Saturday, 31 Oct 2020 17:30-19.00 via Zoom
Dr Gül Berna Özcan, Royal Holloway, University of London

 

The long repression and cultural diminution of Uyghurs and other Turkic peoples turned into systemic annihilation in Xinjiang with the establishment of a vast network of concentration camps.
In this talk, Dr Özcan will discuss how the Chinese Communist Party’s (CCP) two-faced ideological identity of communism enhanced with Chinese characteristics and a Han nationalist imperial discourse has gained speed and taken shape with Chairman Xi Jinping.

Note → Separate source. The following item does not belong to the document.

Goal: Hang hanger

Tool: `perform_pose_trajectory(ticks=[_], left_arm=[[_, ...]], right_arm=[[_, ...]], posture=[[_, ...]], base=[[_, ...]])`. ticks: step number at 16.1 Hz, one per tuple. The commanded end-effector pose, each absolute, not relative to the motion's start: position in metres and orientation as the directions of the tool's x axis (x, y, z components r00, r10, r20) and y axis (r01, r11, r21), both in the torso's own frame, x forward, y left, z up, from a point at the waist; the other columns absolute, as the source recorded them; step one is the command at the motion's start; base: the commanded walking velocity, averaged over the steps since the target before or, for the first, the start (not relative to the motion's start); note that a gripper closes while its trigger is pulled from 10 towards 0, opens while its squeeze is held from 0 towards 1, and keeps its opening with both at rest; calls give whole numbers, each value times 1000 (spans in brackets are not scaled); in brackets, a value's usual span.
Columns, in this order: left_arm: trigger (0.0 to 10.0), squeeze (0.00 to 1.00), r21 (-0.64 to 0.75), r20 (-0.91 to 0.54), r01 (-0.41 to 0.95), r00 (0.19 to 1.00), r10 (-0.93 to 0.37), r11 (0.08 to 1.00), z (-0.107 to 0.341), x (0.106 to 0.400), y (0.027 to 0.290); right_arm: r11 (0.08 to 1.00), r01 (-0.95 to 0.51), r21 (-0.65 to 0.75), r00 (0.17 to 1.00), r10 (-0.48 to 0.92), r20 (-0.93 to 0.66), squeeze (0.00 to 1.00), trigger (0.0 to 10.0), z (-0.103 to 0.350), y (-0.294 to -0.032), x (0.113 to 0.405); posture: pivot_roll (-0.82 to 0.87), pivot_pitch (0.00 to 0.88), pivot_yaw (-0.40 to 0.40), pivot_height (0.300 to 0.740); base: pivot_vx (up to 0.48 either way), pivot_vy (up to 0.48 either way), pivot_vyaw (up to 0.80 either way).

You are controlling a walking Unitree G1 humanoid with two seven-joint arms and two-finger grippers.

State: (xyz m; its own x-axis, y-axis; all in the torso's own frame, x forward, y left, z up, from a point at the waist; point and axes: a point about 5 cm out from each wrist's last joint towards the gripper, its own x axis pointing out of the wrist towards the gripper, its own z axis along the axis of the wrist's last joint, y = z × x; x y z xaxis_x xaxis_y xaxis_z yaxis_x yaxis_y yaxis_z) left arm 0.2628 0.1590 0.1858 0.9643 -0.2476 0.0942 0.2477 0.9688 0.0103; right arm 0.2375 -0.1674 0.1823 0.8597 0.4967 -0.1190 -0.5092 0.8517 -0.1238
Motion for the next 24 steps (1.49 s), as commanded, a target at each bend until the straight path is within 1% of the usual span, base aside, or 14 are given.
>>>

Genocidal practices against Turkic Muslims are symptomatic of the CCP’s brutal rule and are likely to expand elsewhere, as in Hong Kong.
Dr Özcan will draw on broader evidence and her research on displaced Uyghurs in Kazakhstan and Kyrgyzstan to show how extensive digital surveillance and punishment are used to govern through social control in China and why these methods may be replicated by regimes with a weak capacity to rule.
The talk will end with comments on the perils of state surveillance and digital technologies in democracies.